AIM OF THE TASK:
From the data below, copy exactly the lines that lie between the one holding "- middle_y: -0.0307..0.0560" and the one holding "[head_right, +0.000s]", including both, and nothing more.

SUPPLIED MATERIAL:
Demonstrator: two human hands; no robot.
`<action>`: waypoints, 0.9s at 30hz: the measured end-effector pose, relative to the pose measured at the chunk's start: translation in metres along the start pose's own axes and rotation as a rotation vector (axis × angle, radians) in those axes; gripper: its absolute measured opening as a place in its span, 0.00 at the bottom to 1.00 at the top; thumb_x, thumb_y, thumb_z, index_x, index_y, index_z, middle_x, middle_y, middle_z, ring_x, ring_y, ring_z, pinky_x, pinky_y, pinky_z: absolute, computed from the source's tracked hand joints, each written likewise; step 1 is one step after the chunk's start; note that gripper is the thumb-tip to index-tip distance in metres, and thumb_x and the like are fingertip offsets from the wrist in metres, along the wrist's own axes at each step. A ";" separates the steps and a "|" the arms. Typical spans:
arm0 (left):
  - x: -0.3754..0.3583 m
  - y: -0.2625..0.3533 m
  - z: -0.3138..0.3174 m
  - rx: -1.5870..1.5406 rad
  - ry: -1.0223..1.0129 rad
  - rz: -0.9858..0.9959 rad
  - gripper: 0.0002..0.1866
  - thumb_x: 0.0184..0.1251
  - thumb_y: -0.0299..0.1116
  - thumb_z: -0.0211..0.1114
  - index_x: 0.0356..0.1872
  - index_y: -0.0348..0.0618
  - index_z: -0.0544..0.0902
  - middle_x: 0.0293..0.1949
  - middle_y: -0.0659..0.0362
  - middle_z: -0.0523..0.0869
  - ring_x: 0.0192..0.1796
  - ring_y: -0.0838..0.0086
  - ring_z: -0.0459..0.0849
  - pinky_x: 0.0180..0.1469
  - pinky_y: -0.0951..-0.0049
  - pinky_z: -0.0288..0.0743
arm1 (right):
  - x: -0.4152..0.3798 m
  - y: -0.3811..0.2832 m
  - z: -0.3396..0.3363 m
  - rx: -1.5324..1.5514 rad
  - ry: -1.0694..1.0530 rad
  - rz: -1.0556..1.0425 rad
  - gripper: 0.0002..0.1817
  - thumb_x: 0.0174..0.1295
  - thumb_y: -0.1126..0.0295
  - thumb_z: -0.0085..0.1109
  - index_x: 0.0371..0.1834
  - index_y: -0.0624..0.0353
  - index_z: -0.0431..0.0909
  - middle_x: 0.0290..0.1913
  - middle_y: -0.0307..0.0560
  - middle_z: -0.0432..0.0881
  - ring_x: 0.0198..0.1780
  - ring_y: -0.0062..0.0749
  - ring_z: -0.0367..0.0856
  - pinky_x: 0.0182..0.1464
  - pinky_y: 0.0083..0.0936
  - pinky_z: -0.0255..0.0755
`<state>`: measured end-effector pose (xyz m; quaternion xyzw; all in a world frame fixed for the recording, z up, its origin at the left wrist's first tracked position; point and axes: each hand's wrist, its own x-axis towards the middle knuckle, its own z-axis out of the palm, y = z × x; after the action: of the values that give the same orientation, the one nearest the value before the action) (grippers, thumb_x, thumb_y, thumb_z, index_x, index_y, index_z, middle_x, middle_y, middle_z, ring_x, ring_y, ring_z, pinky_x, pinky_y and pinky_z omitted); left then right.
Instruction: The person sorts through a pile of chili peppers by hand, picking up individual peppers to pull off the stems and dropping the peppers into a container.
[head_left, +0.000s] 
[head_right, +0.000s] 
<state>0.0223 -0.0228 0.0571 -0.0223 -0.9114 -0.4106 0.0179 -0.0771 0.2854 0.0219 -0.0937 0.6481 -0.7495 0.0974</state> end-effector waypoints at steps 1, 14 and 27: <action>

ANSWER BELOW:
  - middle_y: -0.0307..0.0560
  - middle_z: -0.0432..0.0881
  - ring_x: 0.0198..0.1780
  - ring_y: -0.0062..0.0749
  - ring_z: -0.0367..0.0856
  - pinky_x: 0.0182..0.1464
  - pinky_y: 0.0083..0.0936
  - pinky_z: -0.0255..0.0755
`<state>`: measured end-effector pose (xyz m; quaternion xyzw; all in a world frame fixed for the recording, z up, its origin at the left wrist's first tracked position; point and axes: each hand's wrist, its own x-axis towards the middle knuckle, its own z-axis out of the palm, y = z × x; after the action: of the values that give the same orientation, the one nearest the value before the action) (grippers, thumb_x, thumb_y, thumb_z, index_x, index_y, index_z, middle_x, middle_y, middle_z, ring_x, ring_y, ring_z, pinky_x, pinky_y and pinky_z omitted); left then right.
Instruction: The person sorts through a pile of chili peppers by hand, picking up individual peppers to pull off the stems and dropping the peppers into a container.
[head_left, +0.000s] 
[head_right, +0.000s] 

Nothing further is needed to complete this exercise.